551 Lec 6 - Linking plots, maps in plotly and deployment on Heroku¶

You need to download this notebook to view images.

Lecture learning goals¶

By the end of the lecture you will be able to:

Implement server side interactivity between plots
Work with geojson files in plotly
Create maps with interactivity
Setup and Heroku account and run the Heroku CLI
Prepare the necessary files for deployment
Push to Heroku’s repo and troubleshoot remote errors

Linking interactive plots¶

What is the return value from the selected data in a scatter plot?¶

Let’s start from where we left off last lecture.

library(dash)
library(dashCoreComponents)
library(dashHtmlComponents)
library(dashBootstrapComponents)
library(ggplot2)
library(plotly)

app <- Dash$new(external_stylesheets = dbcThemes$BOOTSTRAP)

app$layout(
    dbcContainer(
        list(
            dccGraph(id='plot-area'),
            htmlDiv(id='output-area'),
            htmlBr(),
            dccDropdown(
                id='col-select',
                options = msleep %>% colnames %>% purrr::map(function(col) list(label = col, value = col)),
                value='bodywt')
        )
    )
)

app$callback(
    output('plot-area', 'figure'),
    list(input('col-select', 'value')),
    function(xcol) {
        p <- ggplot(msleep) +
            aes(x = !!sym(xcol),
                y = sleep_total,
                color = vore,
                text = name) +
            geom_point() +
            scale_x_log10() +
            ggthemes::scale_color_tableau()
        ggplotly(p, tooltip = 'text') %>% layout(dragmode = 'select')
    }
)

app$callback(
    output('output-area', 'children'),
    list(input('plot-area', 'selectedData')),
         function(selected_data) {
             list(toString(selected_data))
         }
    )

app$run_server(debug = T)

The output from our selected data look like this when displayed as a string in the HTML div. Another way to see these lists of names lists is to print them to the console inside your function with print(), and then they will look slightly different.
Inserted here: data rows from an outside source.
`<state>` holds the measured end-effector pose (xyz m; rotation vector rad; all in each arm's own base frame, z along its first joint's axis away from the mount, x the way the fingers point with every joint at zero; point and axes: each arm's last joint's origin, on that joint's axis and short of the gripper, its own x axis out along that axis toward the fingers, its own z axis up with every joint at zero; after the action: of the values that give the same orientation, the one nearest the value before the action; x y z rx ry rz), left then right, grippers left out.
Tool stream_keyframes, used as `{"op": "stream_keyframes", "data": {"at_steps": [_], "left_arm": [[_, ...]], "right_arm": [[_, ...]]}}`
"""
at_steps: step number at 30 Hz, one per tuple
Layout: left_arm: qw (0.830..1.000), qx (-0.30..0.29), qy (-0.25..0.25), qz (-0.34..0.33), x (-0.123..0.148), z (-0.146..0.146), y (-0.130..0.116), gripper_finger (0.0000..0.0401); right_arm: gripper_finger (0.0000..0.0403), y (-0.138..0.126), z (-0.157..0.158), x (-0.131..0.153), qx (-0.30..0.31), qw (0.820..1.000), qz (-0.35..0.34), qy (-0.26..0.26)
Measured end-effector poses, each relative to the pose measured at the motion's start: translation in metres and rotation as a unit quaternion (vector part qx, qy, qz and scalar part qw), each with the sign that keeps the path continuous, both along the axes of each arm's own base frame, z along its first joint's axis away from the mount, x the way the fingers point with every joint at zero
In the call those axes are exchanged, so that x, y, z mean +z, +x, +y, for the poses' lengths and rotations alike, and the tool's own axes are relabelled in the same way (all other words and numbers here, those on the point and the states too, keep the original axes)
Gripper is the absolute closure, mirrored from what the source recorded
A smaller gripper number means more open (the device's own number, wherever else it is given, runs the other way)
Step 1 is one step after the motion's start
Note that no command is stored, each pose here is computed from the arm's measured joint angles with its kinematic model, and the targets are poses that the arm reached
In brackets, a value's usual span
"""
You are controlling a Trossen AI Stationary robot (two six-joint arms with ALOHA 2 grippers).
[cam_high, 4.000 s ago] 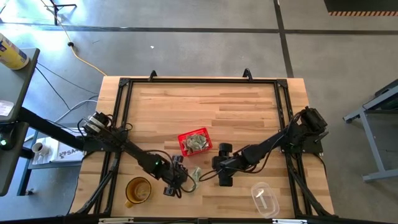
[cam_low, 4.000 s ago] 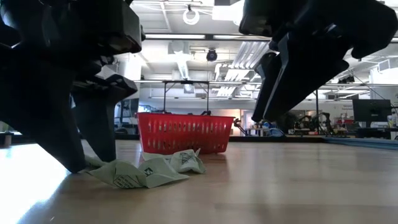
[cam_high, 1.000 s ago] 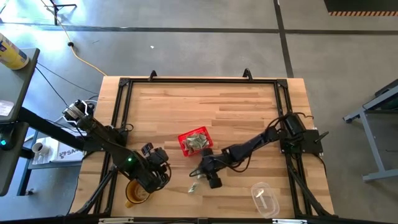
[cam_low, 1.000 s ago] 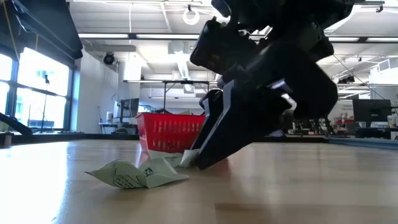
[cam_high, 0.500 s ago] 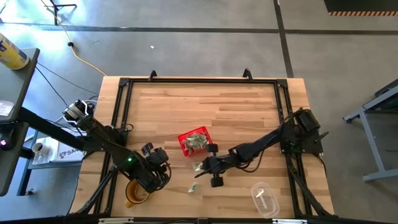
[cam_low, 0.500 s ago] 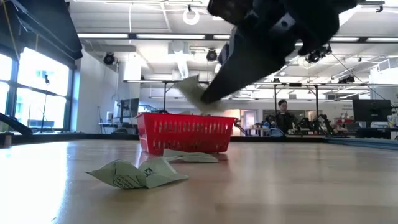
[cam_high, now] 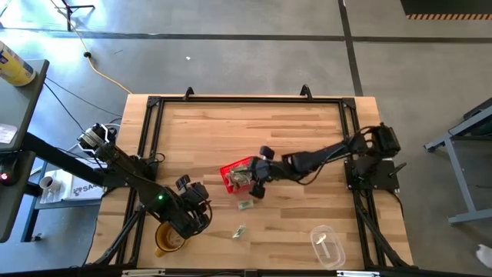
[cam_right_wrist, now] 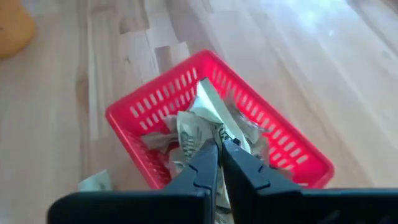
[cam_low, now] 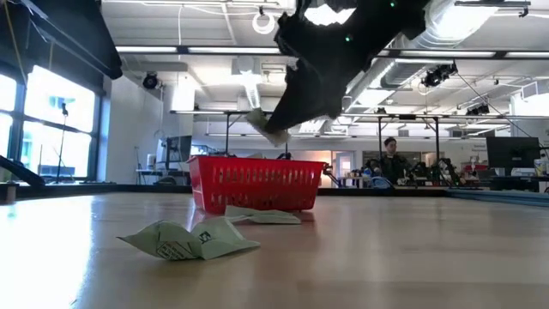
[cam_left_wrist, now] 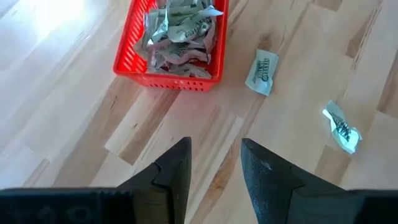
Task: Pick and place Stevia / Truvia into bins
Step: Put the stevia packet into the orange basket
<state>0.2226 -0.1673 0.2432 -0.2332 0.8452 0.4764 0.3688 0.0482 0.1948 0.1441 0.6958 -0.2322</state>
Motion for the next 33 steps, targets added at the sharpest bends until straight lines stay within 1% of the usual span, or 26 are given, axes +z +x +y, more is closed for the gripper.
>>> {"op": "stream_keyframes", "data": {"at_steps": [2,4,6,9,10,11,13,15,17,19,21,23,26,29,33], "left_arm": [[1.0,0.0,-0.005,0.003,0.0,0.0,0.0,0.0229],[1.0,0.0,-0.008,0.003,0.0,-0.001,0.0,0.0229],[1.0,0.0,-0.01,0.003,0.0,-0.001,0.0,0.0229],[1.0,0.0,-0.01,0.003,0.0,-0.001,0.0,0.0229],[1.0,0.0,-0.01,0.003,0.0,-0.001,0.0,0.0229],[1.0,0.0,-0.01,0.004,0.0,-0.001,0.0,0.0229],[1.0,-0.001,-0.013,0.006,0.0,-0.001,0.0,0.0229],[1.0,-0.002,-0.014,0.007,0.0,-0.001,0.0,0.0229],[1.0,-0.002,-0.014,0.007,-0.001,-0.001,0.0,0.0229],[1.0,-0.002,-0.014,0.007,0.0,-0.001,0.0,0.0229],[1.0,-0.002,-0.013,0.008,-0.001,-0.001,0.0,0.0229],[1.0,-0.003,-0.013,0.008,-0.001,-0.001,0.0,0.0229],[1.0,-0.002,-0.013,0.008,-0.001,-0.001,0.0,0.0229],[1.0,-0.002,-0.015,0.008,-0.001,-0.001,0.0,0.0229],[1.0,-0.003,-0.017,0.009,-0.001,-0.001,0.0,0.0229]], "right_arm": [[0.0372,0.001,-0.009,-0.002,0.005,1.0,0.008,0.019],[0.0344,0.001,-0.015,-0.002,0.002,0.999,0.01,0.054],[0.0306,0.001,-0.018,-0.002,0.002,0.997,0.011,0.08],[0.0247,0.001,-0.012,-0.002,0.031,0.993,0.017,0.114],[0.023,0.0,-0.007,-0.001,0.049,0.991,0.018,0.12],[0.0217,-0.001,0.0,0.0,0.075,0.991,0.018,0.114],[0.0199,-0.004,0.019,0.001,0.127,0.988,0.02,0.083],[0.0192,-0.01,0.039,-0.003,0.174,0.983,0.038,0.048],[0.0191,-0.014,0.056,-0.011,0.219,0.974,0.059,0.017],[0.019,-0.017,0.069,-0.021,0.248,0.966,0.077,0.0],[0.019,-0.015,0.079,-0.033,0.262,0.962,0.078,-0.005],[0.019,-0.011,0.085,-0.044,0.268,0.961,0.073,-0.005],[0.0189,-0.002,0.086,-0.058,0.256,0.965,0.056,0.001],[0.0189,0.003,0.083,-0.063,0.227,0.973,0.045,-0.01],[0.0189,0.004,0.078,-0.064,0.204,0.977,0.045,-0.028]]}}
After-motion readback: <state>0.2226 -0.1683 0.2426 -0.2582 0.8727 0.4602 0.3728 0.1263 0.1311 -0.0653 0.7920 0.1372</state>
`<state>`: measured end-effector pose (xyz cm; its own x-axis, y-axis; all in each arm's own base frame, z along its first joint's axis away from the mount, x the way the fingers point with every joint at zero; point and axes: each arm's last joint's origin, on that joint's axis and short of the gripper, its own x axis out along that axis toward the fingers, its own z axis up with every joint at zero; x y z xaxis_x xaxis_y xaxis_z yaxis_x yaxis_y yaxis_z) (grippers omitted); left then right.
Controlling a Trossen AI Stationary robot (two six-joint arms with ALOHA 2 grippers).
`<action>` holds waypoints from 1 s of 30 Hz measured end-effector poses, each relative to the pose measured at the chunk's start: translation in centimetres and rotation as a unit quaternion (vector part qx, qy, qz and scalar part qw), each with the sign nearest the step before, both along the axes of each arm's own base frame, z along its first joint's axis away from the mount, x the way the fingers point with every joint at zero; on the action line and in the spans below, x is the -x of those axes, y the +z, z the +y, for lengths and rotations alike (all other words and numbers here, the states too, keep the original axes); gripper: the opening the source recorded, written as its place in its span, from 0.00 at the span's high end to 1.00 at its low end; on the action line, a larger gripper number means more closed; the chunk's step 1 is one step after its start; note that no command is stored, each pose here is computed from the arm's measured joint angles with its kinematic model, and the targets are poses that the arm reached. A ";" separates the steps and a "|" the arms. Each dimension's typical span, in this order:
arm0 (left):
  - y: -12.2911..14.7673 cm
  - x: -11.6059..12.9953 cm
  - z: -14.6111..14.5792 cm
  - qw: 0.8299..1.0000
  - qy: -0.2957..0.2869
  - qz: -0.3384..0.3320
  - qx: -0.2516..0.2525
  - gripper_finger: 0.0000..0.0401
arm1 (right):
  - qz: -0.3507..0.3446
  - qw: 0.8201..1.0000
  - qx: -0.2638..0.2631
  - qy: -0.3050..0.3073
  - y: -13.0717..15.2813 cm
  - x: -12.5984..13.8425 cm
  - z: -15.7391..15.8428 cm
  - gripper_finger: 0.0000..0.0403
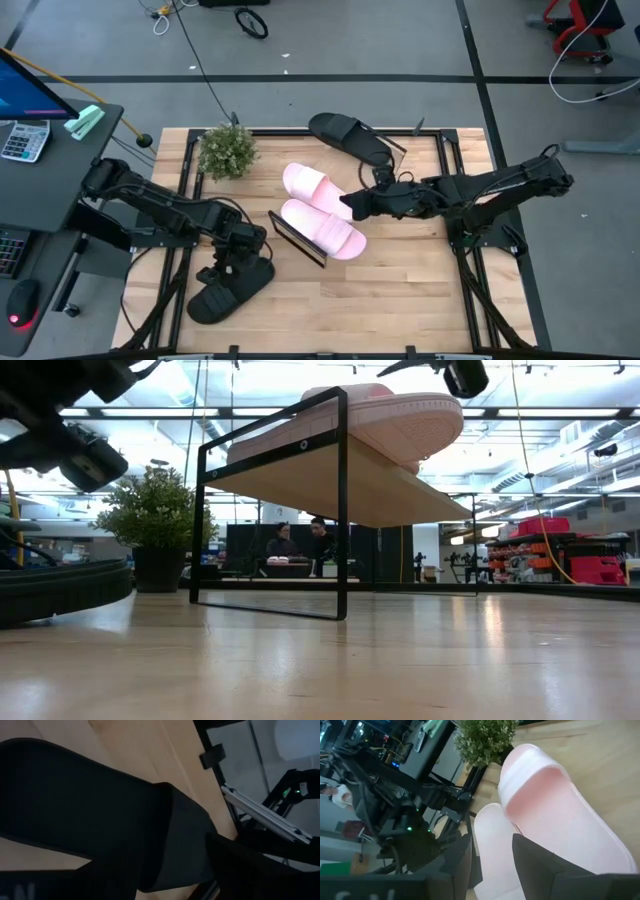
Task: Pick and place slides into the shelf
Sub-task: Put the black slipper on the shelf
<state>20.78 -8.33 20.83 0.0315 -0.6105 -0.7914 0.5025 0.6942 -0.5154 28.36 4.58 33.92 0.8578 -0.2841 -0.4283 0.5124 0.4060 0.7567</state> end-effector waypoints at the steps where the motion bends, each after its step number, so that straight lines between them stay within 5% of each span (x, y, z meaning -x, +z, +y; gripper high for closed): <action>1: 0.0 0.0 0.0 1.000 0.000 0.000 -0.002 0.45 | 0.000 1.000 -0.001 -0.001 -0.2 -0.3 0.1 0.63; 30: -4.4 2.6 -2.2 0.999 -0.039 0.023 0.017 0.48 | 0.001 1.000 -0.008 0.014 -1.4 -1.9 0.5 0.63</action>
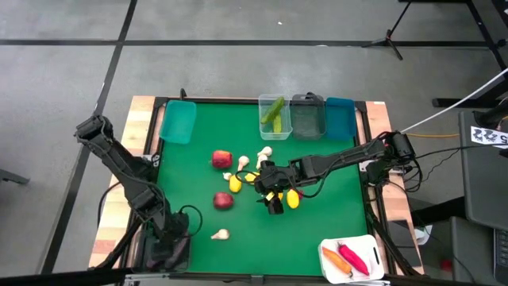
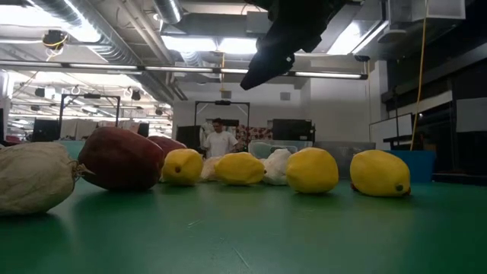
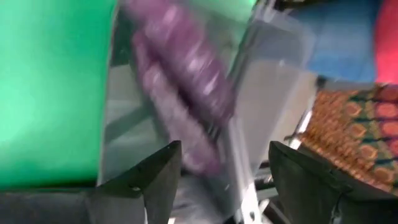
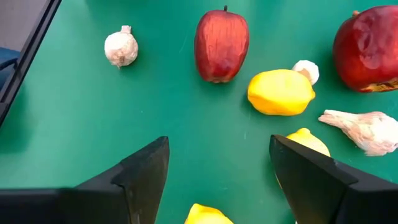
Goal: Sort produce into baskets
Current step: Put the red apple into the green bin
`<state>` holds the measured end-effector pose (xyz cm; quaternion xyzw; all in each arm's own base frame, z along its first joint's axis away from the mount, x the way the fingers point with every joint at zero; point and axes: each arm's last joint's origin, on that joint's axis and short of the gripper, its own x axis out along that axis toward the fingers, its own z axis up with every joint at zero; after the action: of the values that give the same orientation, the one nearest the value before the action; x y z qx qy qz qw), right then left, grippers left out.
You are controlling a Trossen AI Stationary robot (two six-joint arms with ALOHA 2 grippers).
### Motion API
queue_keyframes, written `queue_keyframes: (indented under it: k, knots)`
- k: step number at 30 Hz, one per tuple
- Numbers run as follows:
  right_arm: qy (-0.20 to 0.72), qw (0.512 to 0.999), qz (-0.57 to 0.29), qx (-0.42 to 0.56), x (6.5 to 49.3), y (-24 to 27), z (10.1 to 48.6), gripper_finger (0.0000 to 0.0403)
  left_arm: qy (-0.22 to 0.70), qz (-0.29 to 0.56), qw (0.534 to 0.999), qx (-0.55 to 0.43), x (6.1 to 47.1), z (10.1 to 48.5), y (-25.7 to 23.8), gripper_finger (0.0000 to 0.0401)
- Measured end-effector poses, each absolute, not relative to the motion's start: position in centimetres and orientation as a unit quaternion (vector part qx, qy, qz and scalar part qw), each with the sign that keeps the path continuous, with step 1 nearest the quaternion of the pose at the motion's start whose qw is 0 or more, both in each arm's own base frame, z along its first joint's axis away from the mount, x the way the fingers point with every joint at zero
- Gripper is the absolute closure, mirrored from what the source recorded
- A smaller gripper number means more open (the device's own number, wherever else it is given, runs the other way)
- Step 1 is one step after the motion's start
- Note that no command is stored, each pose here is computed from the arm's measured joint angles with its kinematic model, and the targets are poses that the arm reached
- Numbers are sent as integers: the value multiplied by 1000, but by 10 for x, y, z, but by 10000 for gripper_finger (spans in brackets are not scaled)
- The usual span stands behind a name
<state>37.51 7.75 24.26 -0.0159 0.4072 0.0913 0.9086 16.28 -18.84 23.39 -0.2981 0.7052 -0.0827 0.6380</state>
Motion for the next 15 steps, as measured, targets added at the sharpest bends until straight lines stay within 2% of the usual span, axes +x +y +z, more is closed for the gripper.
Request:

list(list(curveNumber = 1, pointNumber = 8, pointIndex = 8, x = 3.40602894496361, y = 3.9, text = "Asian elephant"), list(curveNumber = 1, pointNumber = 15, pointIndex = 15, x = 3.8230827965328, y = 3.3, text = "African elephant")), list(x = list(3.25242683180537, 4.1060910392025), y = list(2.4953125, 4.50625))

This is a list consisting of two named lists. The first one (selected_data[[2]]) is pretty uninteresting for us as it contains the x and y values of the rectangular selection we created when dragging with the mouse:

list(x = list(3.25242683180537, 4.1060910392025), y = list(2.4953125, 4.50625))

The first one (selected_data[[1]]) has all the info of our selected points:

list(curveNumber = 1, pointNumber = 8, pointIndex = 8, x = 3.40602894496361, y = 3.9, text = "Asian elephant"),
list(curveNumber = 1, pointNumber = 15, pointIndex = 15, x = 3.8230827965328, y = 3.3, text = "African elephant")

One named list for the first point (Asian elephant) and one for the second point (African elephant).

curveNumber indicates which group/color the point belongs to.
pointNumber and pointIndex unfortunately does not represent the row numbers in the data frame, but rather some ordering internal to plotly.
The x and y values represent the position of the point in our graph based on the x and y columns we chose.
The text value holds everything contained in our tooltip and if we include more than one value, the values will be separated by <br> in the returned string.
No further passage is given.